Cela fait déjà plusieurs années que Mathieu Gaborit n’avait rien publié de nouveau. Cet auteur a publié , entre autre,  plusieurs cycles de Fantasy qui proposait des mondes de type crépusculaire et qui développait un imaginaire poétique et légèrement baroque. La qualité de l’écriture n’était pas, par contre, l’intérêt principal des romans.
Chronique du Soupir reprend ainsi les principaux éléments des mondes de fantasy qu’affectionnent Gaborit, avec une écriture que je trouve plus aboutie : un monde avec  un twist particulier (ici une atmosphère dangereuse, les habitants de ce monde survivent grâce à une fée dans leur cœur qui, par relation symbiotique leur permet de vivre le long de “lignes” féeriques), une géographie magique (un monde basé sur les horizontales), des magies particulières et poétiques (ici des variations sur le souffle), des puissants qui se “jouent” des gens du peuples (ici les hautes fées garantes de la pérennité des lignes féeriques).
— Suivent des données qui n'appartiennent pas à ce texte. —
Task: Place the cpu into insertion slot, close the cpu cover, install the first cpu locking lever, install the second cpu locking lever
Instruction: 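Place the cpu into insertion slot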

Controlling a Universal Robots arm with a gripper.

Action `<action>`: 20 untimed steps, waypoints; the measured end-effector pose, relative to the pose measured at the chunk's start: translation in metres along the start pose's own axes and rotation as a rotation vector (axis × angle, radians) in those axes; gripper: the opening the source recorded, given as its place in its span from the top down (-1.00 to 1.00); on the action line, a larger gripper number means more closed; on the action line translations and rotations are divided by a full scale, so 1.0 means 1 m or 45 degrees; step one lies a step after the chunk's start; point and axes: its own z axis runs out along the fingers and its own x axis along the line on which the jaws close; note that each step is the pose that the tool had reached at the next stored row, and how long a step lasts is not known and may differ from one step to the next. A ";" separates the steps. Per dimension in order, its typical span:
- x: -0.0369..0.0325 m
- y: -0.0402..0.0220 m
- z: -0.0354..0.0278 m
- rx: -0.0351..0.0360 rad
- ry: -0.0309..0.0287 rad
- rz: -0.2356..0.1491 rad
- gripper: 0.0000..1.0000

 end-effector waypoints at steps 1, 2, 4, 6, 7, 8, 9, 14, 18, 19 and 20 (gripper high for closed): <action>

L’histoire de Chronique du Soupir se tisse autour de l’enlèvement par un nain d’une jeune fille proche d’une haute fée. La traque pour la retrouvé met en avant la famille du nain (et surtout sa mère, gérante d’une auberge, amante d’un elfe et ancienne garde du corps d’une haute fée), ainsi qu’un chasseur au service des hautes fées.
Le roman ne se concentre pas seulement sur la traque mais aussi sur le quotiden de la vie d’une auberge, proposant ainsi une présentation de ce monde très particulier.
J’ai beaucoup aimé ce roman, il propose une fantasy qui semble classique mais qui est emprunte de poésie et d’idées que je ne retrouve nul part ailleurs.